Las órdenes estaban claras.

Aferró una cuchara con firmeza pese al dolor de las heridas y empezó a deglutir casi sin masticar lo que era, en esas circunstancias, un verdadero manjar de reyes.

Mientras tanto mantuvo con el gato un sordo combate a puntapiés y arañazos por el hatillo que estaba en el suelo, entre sus pies, saliendo vencedor a los puntos… que tendrían que darle visto el estado en el que el minino dejo sus pantorrillas…
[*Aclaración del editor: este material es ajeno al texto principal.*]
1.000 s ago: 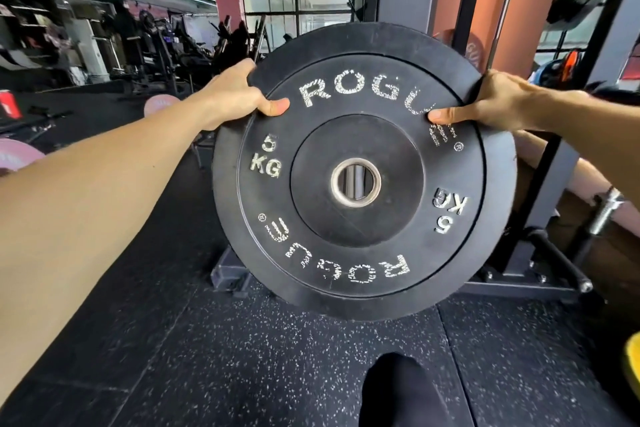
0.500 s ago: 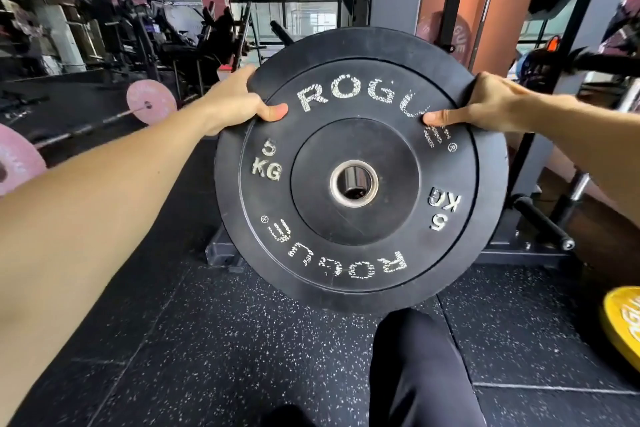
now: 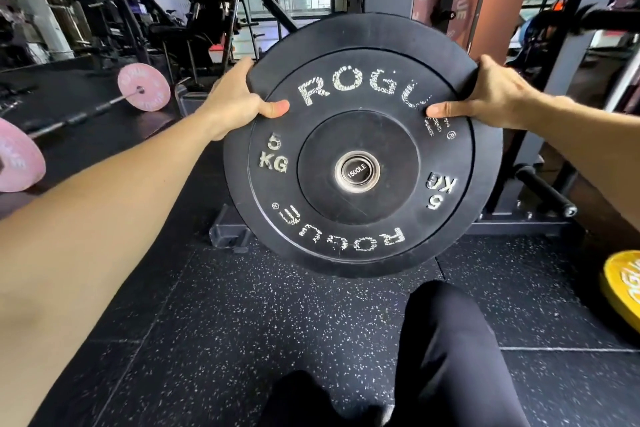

La algarabía se transformó en fragor una vez el recinto se saturó de comensales.

Aprovechando la coyuntura el hombre cumplió puntualmente lo que le indicara la muchacha y se vió de nuevo en un lugar oscuro, con el cuerpo algo aliviado por el agua fresca, embutido en un uniforme indescriptible y con una renovada ansiedad. Miccionó en lo que parecía una esquina. El orín le ardió al salir.

«¡No seas guarro!»

«Es que…», excusóse el hombre.

«¡Acaba y vámonos¡»

«Ya está, espera a que me enjuague…»

«Sígueme… ¡Ah, me llamo Lucía!»

SINOPSIS

Un hombre que cumple condena de dos años en un centro de reinserción social ha huído. Se le acusa de haber dado muerte a un comerciante oriental con el que frecuentaba charlas y con quien había iniciado una sincera amistad. Incluso estaba aprendiendo el dialecto mandarín con la idea de desplazarse a China y ayudar a su amigo en su tarea: importar productos escasos o extraños en su país, así como el intercambio de ciertas técnicas atávicas…

Todo se trunca tras un misterioso crimen que busca implicar a nuestro protagonista.

Lázaro viajará en un tren de carga. Tendrá un encuentro fortuíto con una amiga de Xuan-Lu, el chino asesinado.

La joven le ofrece seguir huyendo con ella, pues quiere abandonar a un hombre que la sojuzga y explota laboral y personalmente.

El Centro Resurgir envía un guardia-sabueso para localizar al fugitivo. La policía regional pone en marcha un operativo que moverá a siete agentes bastante torpes. El jefe de Lucía, la chica del Gran Restaurante, encarga a un acólito que persiga y dé caza a la desaparecida dándole carta blanca para obtener su objetivo, proporcionándole una «luger» de su propiedad.

La huída en un autobús de futbolistas que van a jugar al extranjero facilitará el que Lucía y Lázaro pasen desapercibidos y salven todos los controles habilitados para su localización.

Cuando ya todo tiende a solucionarse aparece en escena una astuta investigadora china enviada para obtener el plano catastral con apuntes al dorso que aparentemente da razón de los terrenos que serían explotados en régimen agropecuario pero que en realidad manifiesta la existencia de una veta de un material áltamente apreciado en la industria de las comunicaciones.

A lo largo de la historia se verá cómo fluctúan las relaciones personales y de qué modo el azar puede determinar los acontecimientos.